→ HOW TO COMPLETE THIS TASK
Across the entries that follow, count each line holding "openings" and state the total alone.

SOURCE RECORDS START

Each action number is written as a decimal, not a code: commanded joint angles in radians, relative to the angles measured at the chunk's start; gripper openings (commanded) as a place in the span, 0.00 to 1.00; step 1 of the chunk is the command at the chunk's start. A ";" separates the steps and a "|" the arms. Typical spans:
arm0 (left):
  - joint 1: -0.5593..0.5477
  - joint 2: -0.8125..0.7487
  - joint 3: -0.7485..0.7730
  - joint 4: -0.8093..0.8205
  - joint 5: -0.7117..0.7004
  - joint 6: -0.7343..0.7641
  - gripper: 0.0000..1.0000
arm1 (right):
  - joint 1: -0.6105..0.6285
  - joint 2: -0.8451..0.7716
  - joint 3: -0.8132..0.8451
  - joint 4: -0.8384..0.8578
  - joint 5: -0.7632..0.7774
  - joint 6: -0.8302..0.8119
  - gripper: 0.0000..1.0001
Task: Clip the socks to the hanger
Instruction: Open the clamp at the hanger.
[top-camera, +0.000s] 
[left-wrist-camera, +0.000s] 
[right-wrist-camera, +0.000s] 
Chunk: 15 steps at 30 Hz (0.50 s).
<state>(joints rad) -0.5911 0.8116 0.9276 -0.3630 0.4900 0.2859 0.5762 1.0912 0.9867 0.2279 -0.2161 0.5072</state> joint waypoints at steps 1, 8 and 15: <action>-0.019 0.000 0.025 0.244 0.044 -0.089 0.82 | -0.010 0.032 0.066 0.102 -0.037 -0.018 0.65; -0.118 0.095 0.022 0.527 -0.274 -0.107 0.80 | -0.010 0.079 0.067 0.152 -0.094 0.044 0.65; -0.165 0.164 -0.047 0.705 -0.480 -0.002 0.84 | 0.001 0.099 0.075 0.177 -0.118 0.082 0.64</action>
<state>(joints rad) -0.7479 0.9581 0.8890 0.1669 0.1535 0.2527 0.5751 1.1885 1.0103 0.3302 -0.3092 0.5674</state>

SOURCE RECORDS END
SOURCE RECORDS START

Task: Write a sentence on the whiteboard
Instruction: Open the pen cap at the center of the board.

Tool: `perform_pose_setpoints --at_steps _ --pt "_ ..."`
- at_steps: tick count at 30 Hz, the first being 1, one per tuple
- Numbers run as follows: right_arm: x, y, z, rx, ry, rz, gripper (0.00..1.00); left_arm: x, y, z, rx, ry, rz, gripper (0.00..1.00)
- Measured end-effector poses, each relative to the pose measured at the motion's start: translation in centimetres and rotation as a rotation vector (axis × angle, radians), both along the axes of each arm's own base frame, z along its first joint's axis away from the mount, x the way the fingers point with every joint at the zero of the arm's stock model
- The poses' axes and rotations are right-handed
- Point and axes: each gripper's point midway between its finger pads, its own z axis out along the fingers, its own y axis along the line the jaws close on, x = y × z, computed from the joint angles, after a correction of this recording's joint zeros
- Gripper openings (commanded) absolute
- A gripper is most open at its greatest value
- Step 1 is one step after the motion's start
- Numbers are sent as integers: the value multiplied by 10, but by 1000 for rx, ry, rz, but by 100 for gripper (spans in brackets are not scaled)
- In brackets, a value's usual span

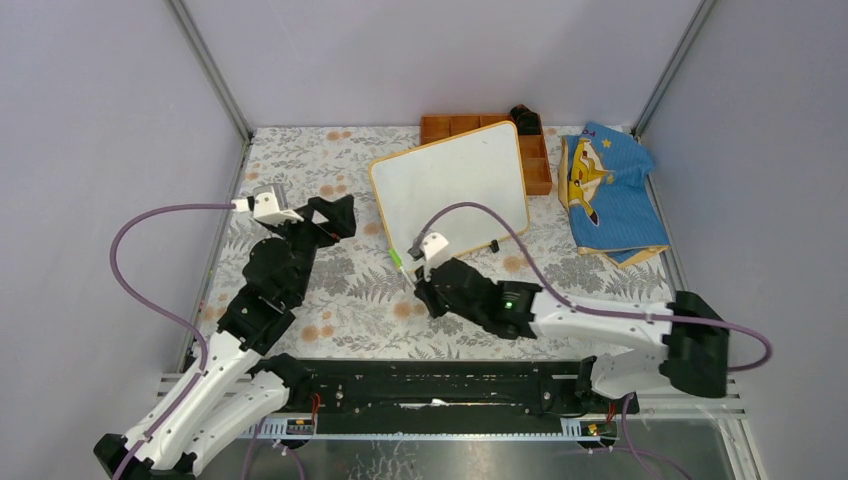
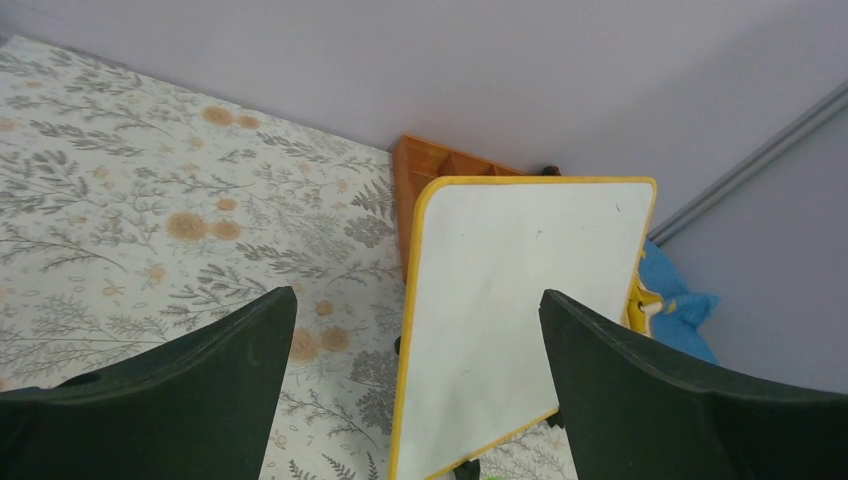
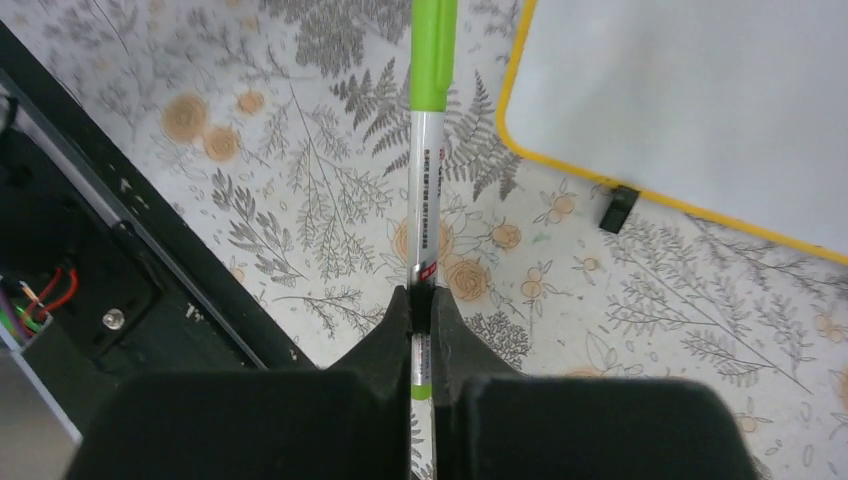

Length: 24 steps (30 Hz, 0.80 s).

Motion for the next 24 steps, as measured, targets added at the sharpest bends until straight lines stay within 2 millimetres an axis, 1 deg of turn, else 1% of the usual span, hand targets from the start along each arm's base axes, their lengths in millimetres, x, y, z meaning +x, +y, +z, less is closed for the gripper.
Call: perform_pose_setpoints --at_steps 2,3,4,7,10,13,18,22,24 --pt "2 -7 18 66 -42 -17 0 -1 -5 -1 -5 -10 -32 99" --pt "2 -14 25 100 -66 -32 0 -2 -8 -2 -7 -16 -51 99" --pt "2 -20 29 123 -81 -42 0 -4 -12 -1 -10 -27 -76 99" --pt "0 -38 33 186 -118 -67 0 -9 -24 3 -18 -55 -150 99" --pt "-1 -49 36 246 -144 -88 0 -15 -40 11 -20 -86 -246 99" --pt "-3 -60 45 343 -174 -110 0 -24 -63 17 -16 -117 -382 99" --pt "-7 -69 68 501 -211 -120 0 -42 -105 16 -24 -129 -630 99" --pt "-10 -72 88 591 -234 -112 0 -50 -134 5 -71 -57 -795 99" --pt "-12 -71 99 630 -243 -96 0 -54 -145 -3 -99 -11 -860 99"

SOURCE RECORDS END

→ THE ANSWER
2